Forward is the promise of both parties to the contract to buy or sell a certain amount of the subject matter at a certain price on a certain day in the future (the subject matter can be physical commodities such as soybeans and copper, or financial products such as stock indexes, bond indexes, foreign exchange, etc.).
(1) Forward contract is the earliest financial derivative instrument. The parties to the contract agree to buy or sell an agreed amount of related assets at an agreed price on a certain date in the future.
(2) At present, there are mainly two types of forward contracts: currency forwards and interest rate forwards.
(3) During the validity period of the forward contract, the value of the contract changes with the fluctuation of the relevant asset market price. If the contract is settled in cash when the contract expires, when the market price is higher than the contract’s agreed execution price, the seller will pay the buyer the price difference; on the contrary, the buyer will pay the seller the price difference. The possible gains or losses of both parties are infinite.
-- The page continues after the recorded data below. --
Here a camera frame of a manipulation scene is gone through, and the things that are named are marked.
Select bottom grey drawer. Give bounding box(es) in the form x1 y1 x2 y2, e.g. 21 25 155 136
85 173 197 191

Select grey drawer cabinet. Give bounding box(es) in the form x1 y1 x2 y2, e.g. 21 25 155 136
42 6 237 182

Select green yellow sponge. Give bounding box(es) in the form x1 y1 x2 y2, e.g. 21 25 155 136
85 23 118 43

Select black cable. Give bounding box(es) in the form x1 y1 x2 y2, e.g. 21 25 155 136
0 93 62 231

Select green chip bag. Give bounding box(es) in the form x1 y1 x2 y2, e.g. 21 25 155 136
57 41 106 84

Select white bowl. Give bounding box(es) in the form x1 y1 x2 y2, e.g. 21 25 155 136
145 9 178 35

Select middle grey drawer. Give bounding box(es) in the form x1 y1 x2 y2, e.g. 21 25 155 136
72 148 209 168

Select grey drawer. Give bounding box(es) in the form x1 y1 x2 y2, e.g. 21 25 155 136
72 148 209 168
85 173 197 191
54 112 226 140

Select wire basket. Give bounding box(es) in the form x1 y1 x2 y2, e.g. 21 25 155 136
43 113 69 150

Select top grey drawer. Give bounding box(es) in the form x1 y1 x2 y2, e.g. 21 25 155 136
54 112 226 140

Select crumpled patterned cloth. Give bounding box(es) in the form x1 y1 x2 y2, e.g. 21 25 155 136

Swap Transaction (Swap Transaction) refers to a form of transaction in which both parties agree to exchange certain assets with each other in a certain period in the future. To be more precise, a swap transaction is a transaction in which the parties agree to exchange cash flow (Cash Flow) that they believe to have equivalent economic value within a certain period in the future. The more common ones are currency swap transactions and interest rate swaps. Currency swap transaction. Currency swap transaction refers to the exchange transaction between two currencies. Under normal circumstances, it refers to the principal exchange of two currency funds. Interest rate swap transaction is one of the different types of interest rates of the same currency funds. Inter-exchange transactions are generally not accompanied by the exchange of principal. Swap transactions, like futures and options transactions, are one of the financial derivatives that have developed rapidly in recent years and have become an important tool for international financial institutions to avoid exchange rate and interest rate risks.